Por Paola Ramírez Pérez

Los altos funcionarios del país afirman que se ha avanzado en la lucha contra el narcotráfico. En los diarios se informa que se ha invertido una gran cantidad de dinero, aunque nunca se dice cuánto exactamente, en aspectos como la capacitación de la policía y el ejército, en la compra de armas, de vehículos, entre otros, de tal manera que los ciudadanos se convenzan, que el gobierno federal está haciendo todo lo que está en sus manos para erradicar este mal que aqueja el país. Contra Estados Unidos, Crónicas Desamparadas es un libro que nos acerca a la realidad de la llamada guerra contra el narcotráfico desde una perspectiva crítica.

Osorno expone que los arrestos son sólo una mercancía de la guerra contra las drogas, necesarios para que ésta reafirme su legitimidad. Es por ello que cada vez que se arresta a un capo, los medios de comunicación, al servicio del Estado, colocan la noticia que aparece en primera plana y celebran el hecho, como si estas detenciones fueran la solución, y es que quién refutaría esa verdad que nos han vendido hasta el cansancio en reportajes, comerciales y en últimas fechas telenovelas y series.

Pueden citarse series y telenovelas como Escobar, El Patrón del Mal, Teresa Mendoza, El señor de los cielos, Señora Acero, entre otras, que colaboran con el objetivo de recrear la idea de que existen dos bandos, el de los buenos, simbolizados por la policía y el ejército, y el de los malos, representados por los narcotraficantes y los funcionarios corruptos. Es decir, además de entretener a la sociedad, también la desinforman y la familiarizan con el ambiente de los cárteles, para que cada vez nos extrañen menos las masacres que ocurren a diario en el país.

En este libro se explica de manera clara y con argumentos sencillos de comprender por qué la guerra contra las drogas es una política de estado internacional que tiene como finalidad perpetuar el negocio del narcotráfico, no combatirlo. Como se menciona en la obra, es una guerra que nadie pidió, que no sólo está concentrando recursos económicos que podrían utilizarse en ámbitos como educación, salud, vivienda, creación de fuentes de empleo, sino que está cobrando una factura social muy grande.

Precisamente en este libro el lector puede sensibilizarse con el dolor de las víctimas del narcotráfico.
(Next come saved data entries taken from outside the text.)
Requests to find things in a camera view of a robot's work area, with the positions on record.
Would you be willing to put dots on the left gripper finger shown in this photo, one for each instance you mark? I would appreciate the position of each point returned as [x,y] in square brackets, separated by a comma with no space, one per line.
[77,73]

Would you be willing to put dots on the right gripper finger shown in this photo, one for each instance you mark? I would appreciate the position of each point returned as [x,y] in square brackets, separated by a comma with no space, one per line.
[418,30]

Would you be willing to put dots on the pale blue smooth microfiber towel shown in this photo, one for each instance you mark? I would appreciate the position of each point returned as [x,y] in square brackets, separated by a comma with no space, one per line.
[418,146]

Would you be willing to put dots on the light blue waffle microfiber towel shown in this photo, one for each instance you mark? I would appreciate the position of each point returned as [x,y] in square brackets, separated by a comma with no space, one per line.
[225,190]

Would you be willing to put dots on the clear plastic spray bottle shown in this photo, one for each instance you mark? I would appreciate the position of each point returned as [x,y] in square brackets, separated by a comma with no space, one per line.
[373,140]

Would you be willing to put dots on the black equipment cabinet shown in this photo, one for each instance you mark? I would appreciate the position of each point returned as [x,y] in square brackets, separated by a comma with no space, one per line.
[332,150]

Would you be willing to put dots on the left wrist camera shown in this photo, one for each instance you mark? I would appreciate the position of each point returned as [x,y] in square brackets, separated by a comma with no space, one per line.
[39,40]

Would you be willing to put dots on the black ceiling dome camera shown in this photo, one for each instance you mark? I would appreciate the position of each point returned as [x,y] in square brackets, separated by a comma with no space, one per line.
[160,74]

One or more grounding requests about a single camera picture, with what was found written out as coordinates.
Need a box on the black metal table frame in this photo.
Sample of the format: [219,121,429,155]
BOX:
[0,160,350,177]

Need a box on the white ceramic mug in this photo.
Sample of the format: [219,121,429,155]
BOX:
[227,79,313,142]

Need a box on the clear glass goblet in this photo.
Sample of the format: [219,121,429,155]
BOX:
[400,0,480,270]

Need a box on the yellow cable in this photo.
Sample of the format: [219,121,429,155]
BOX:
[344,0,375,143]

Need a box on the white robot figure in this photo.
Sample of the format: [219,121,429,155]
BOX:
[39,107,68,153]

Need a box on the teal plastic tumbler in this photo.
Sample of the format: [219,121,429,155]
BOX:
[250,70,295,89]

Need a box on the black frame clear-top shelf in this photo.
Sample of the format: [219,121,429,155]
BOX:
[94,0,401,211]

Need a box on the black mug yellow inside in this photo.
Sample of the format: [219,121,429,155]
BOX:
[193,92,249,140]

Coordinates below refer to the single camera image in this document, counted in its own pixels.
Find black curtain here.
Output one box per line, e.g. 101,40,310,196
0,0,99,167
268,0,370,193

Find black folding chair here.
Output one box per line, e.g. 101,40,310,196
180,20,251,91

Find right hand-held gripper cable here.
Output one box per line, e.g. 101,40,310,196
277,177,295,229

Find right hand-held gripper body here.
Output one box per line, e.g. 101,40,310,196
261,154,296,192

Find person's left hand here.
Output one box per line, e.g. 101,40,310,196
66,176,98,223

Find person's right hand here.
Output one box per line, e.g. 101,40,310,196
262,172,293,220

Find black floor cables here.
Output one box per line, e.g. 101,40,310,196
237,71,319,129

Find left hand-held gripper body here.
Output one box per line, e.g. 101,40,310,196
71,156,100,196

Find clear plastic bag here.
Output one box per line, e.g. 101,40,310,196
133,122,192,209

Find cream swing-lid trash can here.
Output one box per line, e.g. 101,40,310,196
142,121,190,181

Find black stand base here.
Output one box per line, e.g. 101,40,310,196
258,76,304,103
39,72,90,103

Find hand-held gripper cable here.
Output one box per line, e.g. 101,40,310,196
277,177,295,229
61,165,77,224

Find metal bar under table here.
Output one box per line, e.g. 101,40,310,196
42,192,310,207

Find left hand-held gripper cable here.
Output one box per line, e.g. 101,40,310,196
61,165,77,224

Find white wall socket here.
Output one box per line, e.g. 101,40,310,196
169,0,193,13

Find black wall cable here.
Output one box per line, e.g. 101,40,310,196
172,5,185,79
Sus relatos superan en mucho la ficción de las narconovelas. Esa es la terrible realidad que se oculta, porque es tan devastadora que nadie la quiere escuchar; preferimos cerrar los ojos y los oídos a sus gritos de dolor e indignación.

Osorno, el autor de esta obra, relata los hechos más importantes de la Caravana por la Paz, que emprenden un grupo de seres humanos que convirtieron su tristeza e indignación en fortaleza, encabezados por el poeta Javier Sicilia, quien también sufrió en carne propia las consecuencias de la guerra contra el narcotráfico. La mayoría los integrantes de este viaje eran personas de bajos recursos, víctimas de esta llamada guerra contra las drogas, quienes decidieron recuperar su voz para denunciar a las autoridades mexicanas que no les han hecho justicia y que el gobierno estadounidense es cómplice de estos hechos, porque obtiene jugosas ganancias del negocio del narcotráfico.

Después de leer a Osorno es imposible no preguntarse cuánto más nos va a costar esta guerra; cuántos estudiantes, hijos, hermanos y madres estamos dispuestos a perder antes de que la ciudadanía abra los ojos y se dé cuenta que esta guerra jamás la vamos a ganar, porque es tan ilegal como el narcotráfico mismo.

*Este ensayo fue elaborado como parte del Programa de Lectura y Redacción Crítica de la Sección 22 de la SNTE.